Valkyrized Hyrax Community Effort - January 2024 Update

Work is reported organized by the three milestones identified at the beginning of the 2023 Valkyrie Sprints:

  • Milestone 1 is to create a fully functioning version of Hyrax that is backed by Postgres. 

  • Milestone 2 is to pave a well-established workflow for live-migrating an existing Fedora 4 backed Hyrax repository to Valkyrie Postgres backed Hyrax repository. 

  • Milestone 3 is to have the Fedora 6 Valkyrie adapter fully working in Hyrax. 

Going into 2024

Milestone 1
Following the 2023 Valkyrie sprints, Milestone 1 is complete. This means the work has been done that allows Hyrax to connect to something other than Fedora 4; in this case, Postgres.

  • We have a migration path from Fedora 4 to Postgres for anything that doesn’t have files, which has already been implemented with GBH.

  • Princeton added file versioning support. Fixity checking is still missing but expected in a 5.x release. The migration of file sets and files needs to be implemented but is part of the sprint the board authorized to take place in early 2024.

  • We still need to make sure that file sets work with Valkyrie and fix the specs up on the new adapters (SoftServ) and get the specs green for koppie. Developers from Emory University have been taking on this work, and thanks to their efforts only two specs remain unresolved. Once that is done there will be a fully working adapter for Fcrepo 4 to Postgres (Freyja) and an untested but likely fairly close to working adapter for Fcrepo 4 to Fcrepo 6 (Frigg).

This work puts the model in place, but next is migrating an existing application to Postgres (Milestone 2), followed by adaptation to connect to Fedora 6. This work is not in the scope of the 2023 Valkyrie Sprints.

Status as of January 2024

Milestone 2
Supported by the Samvera Board, SoftServ has undertaken work to migrate repo.samvera.org to Postgres through Valkyrie. This is Milestone 2, which is an actual migration. While Milestone 1 does the work and proof-of-concept, Milestone 2 puts it into practice. Currently, much of the code for the valkyrization of the demo instance is in place, but the migration to Postgres has not begun.

The suggested path for undertaking a Hyrax Valkyrie migration at this time is:

  1. Upgrade Hyrax, Rails, Blacklight etc.

  2. Create a new set of models that mirror your existing models

    1. If you have ETDs, Books, etc for work types, you want to create a new one for each so that you have an object in ActiveFedora and in Valkyrie

    2. The new models will read existing data from ActiveFedora store

    3. Valkyrie is now the resource version, pointing to Fedora under the hood

    4. Now everytime you save a record, it moves from Fedora 4 to postgres (or Fedora 6)

Milestone 3
Concurrently, the Hyrax-Fedora Working Group is finalizing their initial milestone of planning the work for the Valkyrie Fedora 6 connector and updating group deliverables to move from Planning to Development.

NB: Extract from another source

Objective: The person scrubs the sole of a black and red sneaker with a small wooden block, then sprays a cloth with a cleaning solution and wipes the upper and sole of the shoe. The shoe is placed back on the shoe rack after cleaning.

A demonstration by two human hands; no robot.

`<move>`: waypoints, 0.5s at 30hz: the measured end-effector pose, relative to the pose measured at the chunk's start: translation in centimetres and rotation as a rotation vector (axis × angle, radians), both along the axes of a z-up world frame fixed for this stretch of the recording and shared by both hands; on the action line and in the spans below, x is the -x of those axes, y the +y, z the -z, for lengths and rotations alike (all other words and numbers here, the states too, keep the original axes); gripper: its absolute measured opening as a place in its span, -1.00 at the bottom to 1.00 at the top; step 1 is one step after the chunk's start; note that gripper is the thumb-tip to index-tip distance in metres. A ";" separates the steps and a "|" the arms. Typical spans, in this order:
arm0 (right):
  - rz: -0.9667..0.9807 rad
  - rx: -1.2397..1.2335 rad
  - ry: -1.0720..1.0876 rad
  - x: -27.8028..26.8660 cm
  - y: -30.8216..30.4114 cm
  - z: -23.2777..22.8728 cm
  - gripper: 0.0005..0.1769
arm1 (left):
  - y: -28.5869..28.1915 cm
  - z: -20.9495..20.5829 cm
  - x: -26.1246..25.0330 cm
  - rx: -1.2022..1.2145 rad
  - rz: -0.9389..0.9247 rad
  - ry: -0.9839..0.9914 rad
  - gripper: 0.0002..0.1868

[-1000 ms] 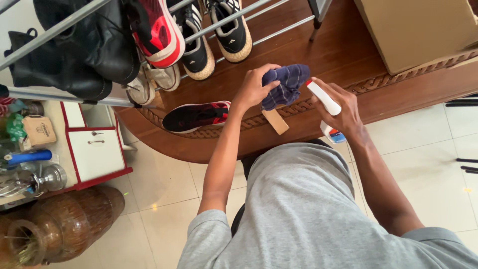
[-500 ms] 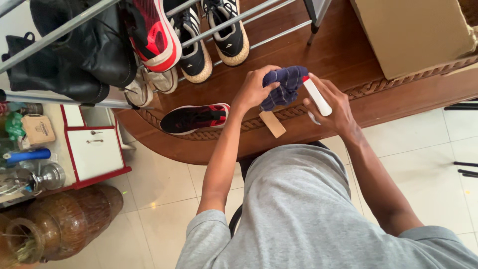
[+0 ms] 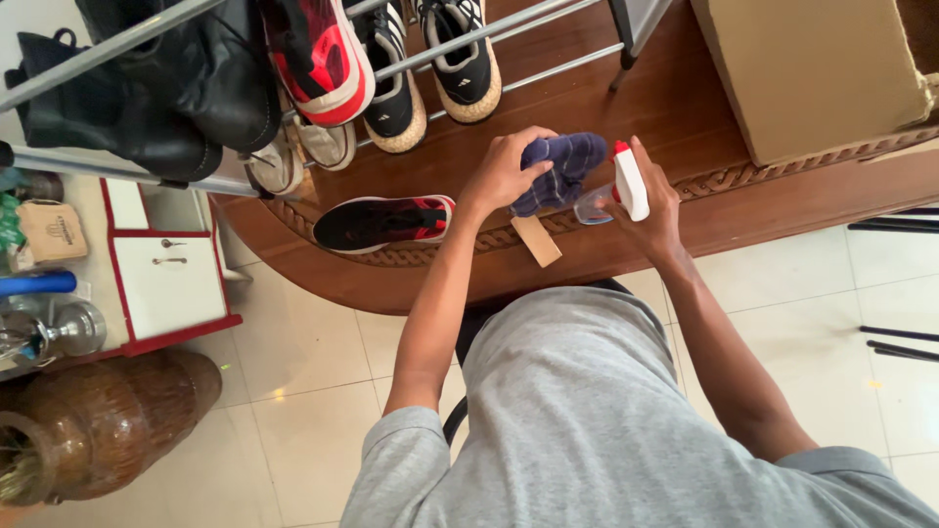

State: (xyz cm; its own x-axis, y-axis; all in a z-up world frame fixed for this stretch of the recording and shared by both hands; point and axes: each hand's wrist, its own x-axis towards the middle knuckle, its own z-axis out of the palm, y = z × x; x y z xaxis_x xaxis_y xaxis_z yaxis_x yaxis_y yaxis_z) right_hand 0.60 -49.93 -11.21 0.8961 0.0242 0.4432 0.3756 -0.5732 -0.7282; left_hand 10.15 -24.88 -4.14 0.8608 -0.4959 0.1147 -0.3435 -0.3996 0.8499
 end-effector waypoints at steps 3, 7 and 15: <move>0.059 0.066 -0.030 1.0 0.5 -0.9 0.07 | 0.9 0.0 0.6 0.024 -0.006 -0.006 -0.63; 0.158 0.033 0.145 2.5 1.0 0.2 0.11 | 2.6 0.6 1.3 0.032 -0.031 -0.026 -0.66; 0.364 0.345 0.548 8.2 2.2 9.7 0.16 | 6.5 0.7 2.2 0.123 -0.042 -0.036 -0.68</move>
State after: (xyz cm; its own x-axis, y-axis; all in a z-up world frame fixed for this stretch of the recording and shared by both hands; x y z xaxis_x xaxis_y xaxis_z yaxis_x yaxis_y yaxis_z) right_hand -7.64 -47.70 -20.90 0.9645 -0.2594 -0.0488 -0.2471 -0.8225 -0.5123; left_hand 7.91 -18.40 -4.84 0.8746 -0.4399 0.2038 -0.3602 -0.3080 0.8806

As of now, the Sirenia dev app (Valkyrie-only Hyrax with Fedora 6 metadata and storage adapters) is functional and in user testing.

Next work, as of January 2024

Milestone 2
The Postgres migration of repo.samvera.org should move forward very soon, as the code work for Valkyrization wraps. This work is the precursor to migrating a second community instance, PALNI and PALCI’s Hyku for Consortia. Their support and early adoption should set a good precedent for the community and refine this process for followers.

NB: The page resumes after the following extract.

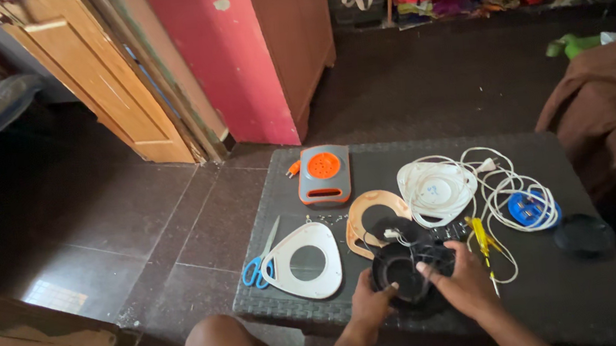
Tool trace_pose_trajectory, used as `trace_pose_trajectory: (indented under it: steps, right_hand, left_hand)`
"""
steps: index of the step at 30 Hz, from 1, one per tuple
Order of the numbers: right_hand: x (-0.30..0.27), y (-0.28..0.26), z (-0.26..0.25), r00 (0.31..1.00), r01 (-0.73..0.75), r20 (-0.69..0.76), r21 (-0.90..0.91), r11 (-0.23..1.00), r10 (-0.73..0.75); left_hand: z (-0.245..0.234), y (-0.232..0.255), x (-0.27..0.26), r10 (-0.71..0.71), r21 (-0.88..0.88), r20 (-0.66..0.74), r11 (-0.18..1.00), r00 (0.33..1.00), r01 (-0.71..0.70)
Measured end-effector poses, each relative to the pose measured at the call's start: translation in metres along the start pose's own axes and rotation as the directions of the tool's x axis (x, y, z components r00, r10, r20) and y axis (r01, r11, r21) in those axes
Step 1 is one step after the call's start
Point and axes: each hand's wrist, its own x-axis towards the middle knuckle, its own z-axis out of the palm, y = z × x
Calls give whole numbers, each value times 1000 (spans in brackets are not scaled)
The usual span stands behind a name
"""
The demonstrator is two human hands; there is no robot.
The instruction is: The person disassembles a round extension cord reel by unscrewing the casing, removes internal wire components, and then uses a screwdriver to work on a wire terminal.
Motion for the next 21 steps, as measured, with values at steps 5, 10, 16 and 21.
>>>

Additionally GBH is working with SoftServ to migrate their Hyrax application to Postgres. At this writing, the migration is almost complete. This involves migration of metadata, not files, so it does not complete Milestone 2, but the work should be acknowledged as a significant contributor to it.

As a benchmark for performance, SoftServ’s experience with GBH was migrating 1.5 Million records on an app that was live and functioning, which took about 30 days in the background with about 2% failure rate.

Milestone 3
We’re waiting for a Fedora 6.5 release, which enables a pair tree identifier configuration option. Work is required to actually do a Fcrepo 4 to Fcrepo 6 migration either with an internal dev team or through consultants. This will likely kick out any remaining bugs and really prove the process to the community.